For innovators, the opportunity is significant. Standards-based, vendor-neutral ecosystems reduce barriers to entry and make it easier for local developers to integrate into national platforms. The policy review explicitly points to open-source approaches as important for faster scaling and sustainability.
For Ministries, the launch is an opportunity to set clearer expectations of the market and to shift the conversation from pilots to platforms, from products to public value.
A simple checklist for the ecosystem
If you want your EdTech offer to land well with government, test it with five questions:
- Interoperability: Can it integrate with existing systems and standards, and can the ministry change vendors without losing the system?

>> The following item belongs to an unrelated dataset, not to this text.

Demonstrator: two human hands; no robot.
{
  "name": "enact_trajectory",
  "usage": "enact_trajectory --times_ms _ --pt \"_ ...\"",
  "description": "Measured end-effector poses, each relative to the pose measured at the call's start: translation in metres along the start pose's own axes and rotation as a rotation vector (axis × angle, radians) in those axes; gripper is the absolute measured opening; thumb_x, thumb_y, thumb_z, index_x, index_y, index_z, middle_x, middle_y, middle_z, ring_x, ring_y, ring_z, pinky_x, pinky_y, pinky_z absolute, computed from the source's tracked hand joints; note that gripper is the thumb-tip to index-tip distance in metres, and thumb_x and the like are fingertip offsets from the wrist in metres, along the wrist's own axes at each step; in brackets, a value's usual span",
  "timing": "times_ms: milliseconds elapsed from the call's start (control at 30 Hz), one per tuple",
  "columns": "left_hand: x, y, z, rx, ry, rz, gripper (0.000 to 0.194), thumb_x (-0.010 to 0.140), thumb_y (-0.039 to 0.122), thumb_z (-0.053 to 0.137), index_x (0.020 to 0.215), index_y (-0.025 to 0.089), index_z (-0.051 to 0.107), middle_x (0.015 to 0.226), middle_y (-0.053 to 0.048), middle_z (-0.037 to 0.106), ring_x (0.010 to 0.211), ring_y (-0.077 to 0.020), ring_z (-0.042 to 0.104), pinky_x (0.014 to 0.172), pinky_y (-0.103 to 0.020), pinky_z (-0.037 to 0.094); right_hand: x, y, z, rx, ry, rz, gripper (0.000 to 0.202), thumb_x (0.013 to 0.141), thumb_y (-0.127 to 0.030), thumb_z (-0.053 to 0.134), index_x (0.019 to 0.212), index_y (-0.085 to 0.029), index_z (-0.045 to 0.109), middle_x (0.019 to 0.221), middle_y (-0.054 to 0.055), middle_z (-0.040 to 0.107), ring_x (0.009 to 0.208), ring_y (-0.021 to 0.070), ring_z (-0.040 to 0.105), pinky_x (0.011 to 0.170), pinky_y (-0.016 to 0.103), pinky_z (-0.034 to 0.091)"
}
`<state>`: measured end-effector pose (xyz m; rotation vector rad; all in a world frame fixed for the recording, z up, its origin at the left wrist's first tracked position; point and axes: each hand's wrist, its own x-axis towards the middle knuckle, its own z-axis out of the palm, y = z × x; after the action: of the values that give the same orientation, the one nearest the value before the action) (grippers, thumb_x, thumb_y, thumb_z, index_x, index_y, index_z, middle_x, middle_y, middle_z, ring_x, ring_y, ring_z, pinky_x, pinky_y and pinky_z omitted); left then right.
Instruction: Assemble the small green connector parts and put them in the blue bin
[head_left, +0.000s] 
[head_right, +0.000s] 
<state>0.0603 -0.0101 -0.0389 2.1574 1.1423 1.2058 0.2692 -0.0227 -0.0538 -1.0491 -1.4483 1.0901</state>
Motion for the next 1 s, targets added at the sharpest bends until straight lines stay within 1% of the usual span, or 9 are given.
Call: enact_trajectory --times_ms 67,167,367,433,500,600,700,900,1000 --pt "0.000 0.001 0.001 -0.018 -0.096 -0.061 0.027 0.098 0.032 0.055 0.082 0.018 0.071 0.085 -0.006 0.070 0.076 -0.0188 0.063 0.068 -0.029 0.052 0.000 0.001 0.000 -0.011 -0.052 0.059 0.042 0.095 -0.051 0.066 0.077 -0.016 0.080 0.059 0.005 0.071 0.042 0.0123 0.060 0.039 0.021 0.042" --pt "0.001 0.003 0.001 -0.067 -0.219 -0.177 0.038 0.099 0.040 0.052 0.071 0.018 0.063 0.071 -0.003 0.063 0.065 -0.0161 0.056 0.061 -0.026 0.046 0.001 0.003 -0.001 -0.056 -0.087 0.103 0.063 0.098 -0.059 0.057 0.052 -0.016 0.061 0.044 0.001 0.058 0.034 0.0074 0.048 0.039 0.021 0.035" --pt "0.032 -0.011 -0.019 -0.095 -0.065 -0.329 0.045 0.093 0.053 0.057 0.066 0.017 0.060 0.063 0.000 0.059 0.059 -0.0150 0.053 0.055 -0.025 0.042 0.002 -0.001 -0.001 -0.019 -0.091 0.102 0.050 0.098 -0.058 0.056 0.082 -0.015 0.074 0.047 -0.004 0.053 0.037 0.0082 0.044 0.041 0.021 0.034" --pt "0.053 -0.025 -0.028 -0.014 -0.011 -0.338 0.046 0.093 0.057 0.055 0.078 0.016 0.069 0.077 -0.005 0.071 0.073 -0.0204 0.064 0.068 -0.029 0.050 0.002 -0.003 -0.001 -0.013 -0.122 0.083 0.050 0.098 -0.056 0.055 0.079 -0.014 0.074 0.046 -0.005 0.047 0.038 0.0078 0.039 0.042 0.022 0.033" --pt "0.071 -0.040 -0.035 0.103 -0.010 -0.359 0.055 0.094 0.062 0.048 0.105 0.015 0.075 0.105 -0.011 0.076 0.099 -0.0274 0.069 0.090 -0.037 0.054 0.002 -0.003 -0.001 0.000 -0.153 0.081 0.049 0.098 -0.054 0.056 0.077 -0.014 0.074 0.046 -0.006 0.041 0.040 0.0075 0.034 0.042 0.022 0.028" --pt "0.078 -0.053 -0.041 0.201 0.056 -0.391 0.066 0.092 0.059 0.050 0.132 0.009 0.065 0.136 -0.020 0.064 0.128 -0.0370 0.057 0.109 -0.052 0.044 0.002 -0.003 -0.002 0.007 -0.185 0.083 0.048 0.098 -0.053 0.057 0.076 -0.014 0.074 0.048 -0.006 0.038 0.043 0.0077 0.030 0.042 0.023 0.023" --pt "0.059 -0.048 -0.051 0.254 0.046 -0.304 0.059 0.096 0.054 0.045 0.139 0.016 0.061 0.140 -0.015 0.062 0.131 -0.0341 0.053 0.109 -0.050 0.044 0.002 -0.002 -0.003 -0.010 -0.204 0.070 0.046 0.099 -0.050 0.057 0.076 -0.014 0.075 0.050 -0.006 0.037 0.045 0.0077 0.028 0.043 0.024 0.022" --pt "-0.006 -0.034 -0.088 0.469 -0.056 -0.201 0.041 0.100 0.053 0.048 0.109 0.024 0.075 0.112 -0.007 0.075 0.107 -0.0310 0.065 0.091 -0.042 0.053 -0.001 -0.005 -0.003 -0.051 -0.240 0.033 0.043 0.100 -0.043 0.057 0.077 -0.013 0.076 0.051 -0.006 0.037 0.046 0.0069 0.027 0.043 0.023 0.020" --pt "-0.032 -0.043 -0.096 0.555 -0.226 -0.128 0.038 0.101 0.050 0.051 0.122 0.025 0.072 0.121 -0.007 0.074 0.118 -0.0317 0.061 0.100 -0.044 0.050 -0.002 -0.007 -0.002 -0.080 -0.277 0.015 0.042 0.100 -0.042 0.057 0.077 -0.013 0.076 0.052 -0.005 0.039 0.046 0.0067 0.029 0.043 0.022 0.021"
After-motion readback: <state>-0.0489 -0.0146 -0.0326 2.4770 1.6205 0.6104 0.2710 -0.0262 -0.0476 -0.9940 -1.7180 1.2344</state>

- Sustainability: Is the total cost of ownership realistic under public budgets?
- Teacher reality: Does it reduce teacher burden and include ongoing capacity support?
- Data trust: Does it protect learners and give ministries real governance over data?
- Equity: Does it work in low bandwidth environments, multilingual settings, and rural schools?
If the answer is unclear, the solution may still be useful, but it may not be ready for national scale.
Africa’s EdTech future will not be won by the most polished platform. It will be built by those who understand how governments work, what classrooms require, what teachers can practically handle, and what systems need to endure beyond political cycles, funding cycles, and technology cycles. The launch of the AUDA-NEPAD EdTech Vision, Implementation Plan, and the accompanying policy work is an open invitation to build that future together, with seriousness, humility, and shared accountability.